Gül YÖK'te değişim istedi/ Video

Kaynak : Anadolu Ajansı
Haber Giriş : 27 Mayıs 2011 13:17, Son Güncelleme : 27 Mart 2018 00:42

- Cumhurbaşkanı Abdullah Gül, üniversitenin görev ve rolündeki değişime paralel olarak YÖK'ün de görev ve rolünün değişmesi gerektiğini belirterek, ''YÖK, artık üniversiteleri kontrol altına almaya adanmış bir kurum olmaktan çıkmalı ve üniversiteler arasında koordinasyonu sağlayan ve kamu kaynaklarının etkin kullanımını sağlamaya dönük tedbirler alan bir kurum olmalıdır'' dedi.

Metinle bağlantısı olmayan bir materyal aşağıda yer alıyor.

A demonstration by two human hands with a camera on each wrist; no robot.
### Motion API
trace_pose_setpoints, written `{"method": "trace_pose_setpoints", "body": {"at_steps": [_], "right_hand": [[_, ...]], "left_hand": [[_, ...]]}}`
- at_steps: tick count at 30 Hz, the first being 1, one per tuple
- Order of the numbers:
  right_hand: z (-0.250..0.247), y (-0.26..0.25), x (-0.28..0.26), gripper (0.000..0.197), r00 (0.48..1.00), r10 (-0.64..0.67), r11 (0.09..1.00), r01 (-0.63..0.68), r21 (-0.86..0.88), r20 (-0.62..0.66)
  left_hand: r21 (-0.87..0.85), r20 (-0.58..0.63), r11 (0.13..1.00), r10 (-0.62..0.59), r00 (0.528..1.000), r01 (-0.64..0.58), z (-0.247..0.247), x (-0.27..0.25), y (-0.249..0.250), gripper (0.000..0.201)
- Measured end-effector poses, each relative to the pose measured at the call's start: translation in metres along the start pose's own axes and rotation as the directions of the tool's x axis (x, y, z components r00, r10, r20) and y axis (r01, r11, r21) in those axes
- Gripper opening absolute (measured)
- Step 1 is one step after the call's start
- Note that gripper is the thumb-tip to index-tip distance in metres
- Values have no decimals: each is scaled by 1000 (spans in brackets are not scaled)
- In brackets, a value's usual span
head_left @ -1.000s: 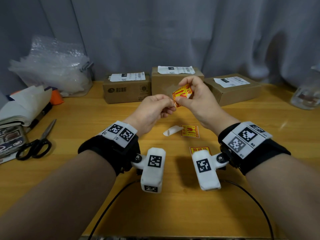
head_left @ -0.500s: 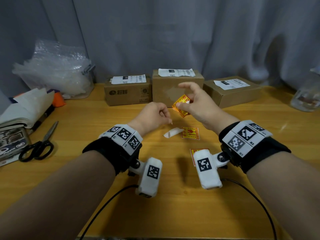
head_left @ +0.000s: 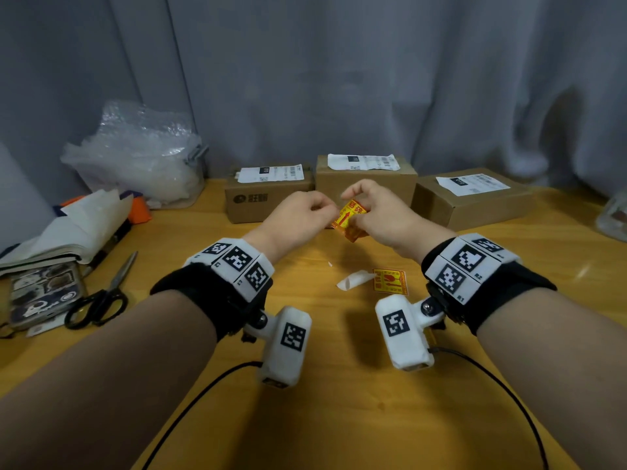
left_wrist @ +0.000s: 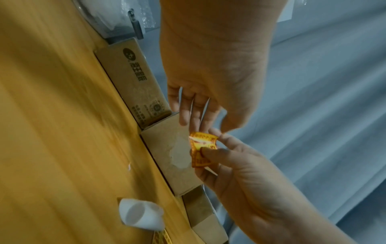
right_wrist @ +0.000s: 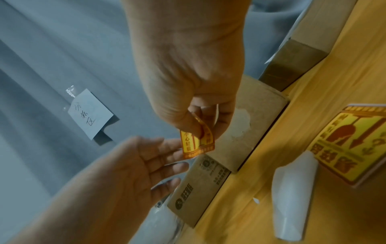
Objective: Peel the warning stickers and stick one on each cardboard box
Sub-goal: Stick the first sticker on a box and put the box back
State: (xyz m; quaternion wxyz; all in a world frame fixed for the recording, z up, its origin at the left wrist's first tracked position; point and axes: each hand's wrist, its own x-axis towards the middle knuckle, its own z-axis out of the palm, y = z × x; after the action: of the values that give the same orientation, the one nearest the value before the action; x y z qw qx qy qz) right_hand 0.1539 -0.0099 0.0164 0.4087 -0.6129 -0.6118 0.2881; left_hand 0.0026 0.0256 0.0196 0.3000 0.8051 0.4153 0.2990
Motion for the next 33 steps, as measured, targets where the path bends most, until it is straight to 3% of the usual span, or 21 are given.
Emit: {"method": "trace_pose_setpoints", "body": {"at_steps": [4,8,12,16,19,21,23,25,27,33], "right_hand": [[13,-6,7,40,992,-28,998,21,60,121],[18,-4,16,43,999,10,994,-13,112,31],[18,2,20,6,1000,9,986,-7,169,-13],[32,3,32,10,998,-19,981,31,192,-65],[45,2,50,11,998,-13,988,22,156,-58],[51,3,62,11,999,-12,996,17,93,-53],[52,6,73,12,997,-7,999,11,48,-82],[49,9,80,11,994,-12,1000,10,-13,-108],[47,14,86,11,995,1,999,-5,-46,-95],[55,10,100,9,999,21,1000,-21,1,42]], "left_hand": [[63,-69,998,31,997,-26,-4,5,-14,13],[26,-124,1000,20,992,-17,-6,10,-28,5],[-22,-163,999,31,986,-35,-9,12,-36,5],[-75,-218,997,-24,976,8,-17,20,-46,14],[-64,-264,994,-99,959,85,-25,31,-59,37],[13,-350,992,-116,930,128,-35,38,-68,45],[209,-425,958,-93,900,198,-46,46,-78,49],[371,-412,885,-115,904,281,-55,51,-85,57],[407,-346,848,-202,916,341,-60,57,-90,69],[226,-224,875,-381,897,428,-56,70,-106,84]]}}
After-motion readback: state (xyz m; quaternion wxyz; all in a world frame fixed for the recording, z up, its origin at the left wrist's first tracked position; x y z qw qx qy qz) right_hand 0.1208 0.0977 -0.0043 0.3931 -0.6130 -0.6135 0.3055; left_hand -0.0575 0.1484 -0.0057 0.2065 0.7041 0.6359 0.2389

Cumhurbaşkanı Abdullah Gül, YÖK tarafından Swissotel'de düzenlenen ''Uluslararası Yükseköğretim Kongresi: Yeni Yönelişler ve Sorunlar'' konulu kongrenin açılışında, ülke olarak Türkiye'nin artık üniversitelerden taleplerinin arttığını ve beklentilerin yükseldiğini, böyle bir ortamın üniversitelere önemli bir motivasyon sağlayacağını düşündüğünü söyledi.

Gül, ''Yeni Türkiye'nin artık yeni ve güçlü üniversitelere ihtiyacı vardır. Demokrasimiz her geçen gün biraz daha kökleşmekte ve olgunlaşmaktadır'' dedi.

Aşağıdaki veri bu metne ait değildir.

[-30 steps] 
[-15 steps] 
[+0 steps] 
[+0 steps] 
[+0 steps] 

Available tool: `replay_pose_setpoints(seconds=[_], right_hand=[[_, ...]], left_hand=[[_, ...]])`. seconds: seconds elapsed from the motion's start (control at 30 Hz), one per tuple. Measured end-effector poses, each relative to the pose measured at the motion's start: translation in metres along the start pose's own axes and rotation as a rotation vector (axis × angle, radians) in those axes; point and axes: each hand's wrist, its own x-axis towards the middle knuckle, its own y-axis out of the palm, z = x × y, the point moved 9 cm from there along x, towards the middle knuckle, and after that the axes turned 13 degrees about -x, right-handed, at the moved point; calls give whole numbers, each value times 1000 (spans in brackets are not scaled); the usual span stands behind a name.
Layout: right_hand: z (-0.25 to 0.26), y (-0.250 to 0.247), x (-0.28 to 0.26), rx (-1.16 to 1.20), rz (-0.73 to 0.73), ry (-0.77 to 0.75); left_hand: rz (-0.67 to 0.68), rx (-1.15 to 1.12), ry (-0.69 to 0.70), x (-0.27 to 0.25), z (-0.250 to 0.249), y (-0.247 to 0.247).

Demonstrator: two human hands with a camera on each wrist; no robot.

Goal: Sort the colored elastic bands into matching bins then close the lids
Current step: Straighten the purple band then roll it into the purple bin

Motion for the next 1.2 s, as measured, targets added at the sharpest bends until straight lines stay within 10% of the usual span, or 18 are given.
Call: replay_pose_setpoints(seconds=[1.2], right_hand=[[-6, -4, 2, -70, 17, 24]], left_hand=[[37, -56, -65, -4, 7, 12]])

Üniversitelerin, ülkenin değişimine en büyük katkıyı verenler olduğunu vurgulayan Gül, aslında sadece yeni Türkiye değil, yeni dünyadan bahsetmek gerektiğini dile getirdi.

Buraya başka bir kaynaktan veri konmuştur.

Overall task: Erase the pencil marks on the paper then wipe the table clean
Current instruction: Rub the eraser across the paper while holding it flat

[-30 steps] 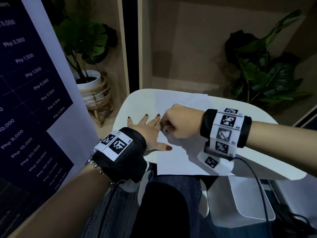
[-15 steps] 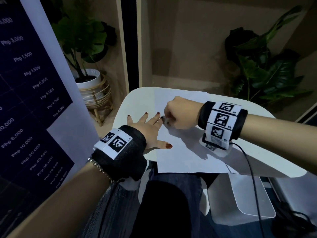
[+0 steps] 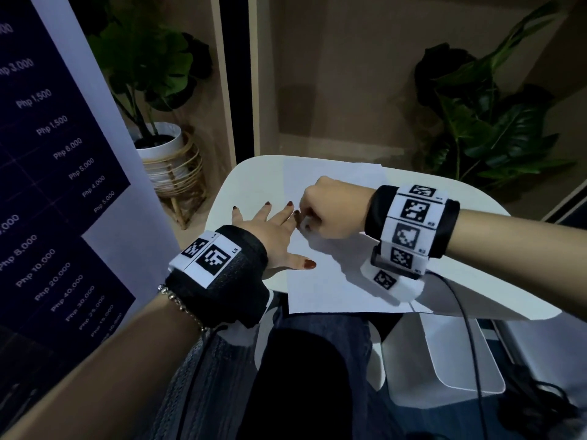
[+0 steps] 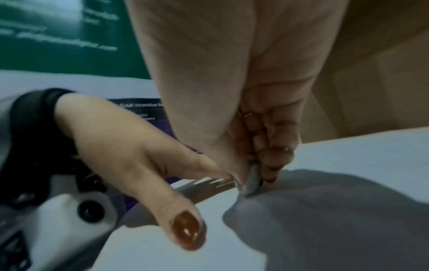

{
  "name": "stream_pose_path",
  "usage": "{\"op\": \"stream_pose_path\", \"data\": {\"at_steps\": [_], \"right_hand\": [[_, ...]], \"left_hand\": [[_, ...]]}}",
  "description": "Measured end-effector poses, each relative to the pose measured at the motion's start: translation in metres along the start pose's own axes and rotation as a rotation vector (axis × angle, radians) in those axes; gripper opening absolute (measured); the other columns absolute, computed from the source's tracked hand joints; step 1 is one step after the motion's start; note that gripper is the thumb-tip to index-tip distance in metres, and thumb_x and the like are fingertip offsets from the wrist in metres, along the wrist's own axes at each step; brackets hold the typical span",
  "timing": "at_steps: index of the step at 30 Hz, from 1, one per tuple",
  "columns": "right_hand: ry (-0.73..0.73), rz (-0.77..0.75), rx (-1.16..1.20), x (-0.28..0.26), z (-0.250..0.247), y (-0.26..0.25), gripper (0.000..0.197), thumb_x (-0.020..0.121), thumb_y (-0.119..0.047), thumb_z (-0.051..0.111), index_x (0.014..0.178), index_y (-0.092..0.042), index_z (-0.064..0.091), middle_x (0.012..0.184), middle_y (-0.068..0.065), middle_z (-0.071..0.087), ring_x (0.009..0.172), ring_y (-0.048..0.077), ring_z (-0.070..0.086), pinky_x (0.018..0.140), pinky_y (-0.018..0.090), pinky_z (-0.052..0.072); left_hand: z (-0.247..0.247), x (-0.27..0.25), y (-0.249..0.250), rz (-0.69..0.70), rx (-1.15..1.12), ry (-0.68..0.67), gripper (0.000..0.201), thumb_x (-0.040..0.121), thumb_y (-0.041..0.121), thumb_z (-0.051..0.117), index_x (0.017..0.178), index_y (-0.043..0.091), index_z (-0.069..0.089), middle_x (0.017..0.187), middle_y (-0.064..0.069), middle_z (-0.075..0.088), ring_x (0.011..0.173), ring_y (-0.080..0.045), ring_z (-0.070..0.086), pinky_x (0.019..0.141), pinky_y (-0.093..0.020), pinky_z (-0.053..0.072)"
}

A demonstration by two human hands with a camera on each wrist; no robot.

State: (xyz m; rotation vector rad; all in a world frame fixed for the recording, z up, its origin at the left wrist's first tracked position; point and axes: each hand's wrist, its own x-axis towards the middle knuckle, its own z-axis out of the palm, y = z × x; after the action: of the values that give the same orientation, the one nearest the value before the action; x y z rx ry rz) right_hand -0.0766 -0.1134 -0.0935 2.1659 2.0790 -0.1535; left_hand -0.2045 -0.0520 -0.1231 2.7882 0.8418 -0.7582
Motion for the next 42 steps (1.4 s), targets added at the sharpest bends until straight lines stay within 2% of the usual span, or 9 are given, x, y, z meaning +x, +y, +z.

Artık 19. yüzyılın üniversitesini tasarlayan sanayi devriminde yaşanmadığını, dünyanın 20. yüzyılın son çeyreğinde artık elektronik devrimi ile yüz yüze olduğunu anlatan Gül, bu devrimin yeni teknik olanak sunduğunu, zaman ve mekan algısının bu devrimin bir sonucu olarak köklü bir biçimde değişmekte olduğunun altını çizdi.

Daha önceki devrimin sanayi tarzı üretimin insanlara getirdiği belli bir zamanda belli bir yerde olma, fabrika işçisi olarak her gün aynı mekana gitme zorunluluğu ve kısıtlamasının ortadan kalkmaya başladığına işaret eden Gül, zaman ve mekan kavramlarının yeniden tartışılıp, yeniden değerlendirildiğini kaydetti.

-''ÜNİVERSİTE, EZBERCİ VE DOGMATİK YETİŞTİREMEZ''-

Cumhurbaşkanı Gül, bu durumun bilince kazandırdığı esnekliğin inkar edilemeyeceğini, o esnekliğin özgürlük olduğunu aktararak, şöyle dedi:

''Günümüz dünyası, sözünü ettiğim, özgürlük içinde yeni bir demokrasi anlayışını yaratmaktadır. Ülkemizin ve dünyanın dört bir yanında yer alan toplumsal olaylar, bu durumun açık ispatıdır. O olayların elektronik ortamın tetiklemesiyle başlaması, o ortamın gelişip yayılması, üniversite gençliğinden destek bulması ve ana talebin demokrasi oluşu, yeni üniversite anlayışının niteliği hakkında bir ip ucu verdiği kanaatindeyim. Dünya yeni bir üniversite anlayışına da ihtiyaç duymaktadır. Tüm bunlardan dolayı, üniversite, artık öğrencilerini ezberci ve dogmatik yetiştiremez.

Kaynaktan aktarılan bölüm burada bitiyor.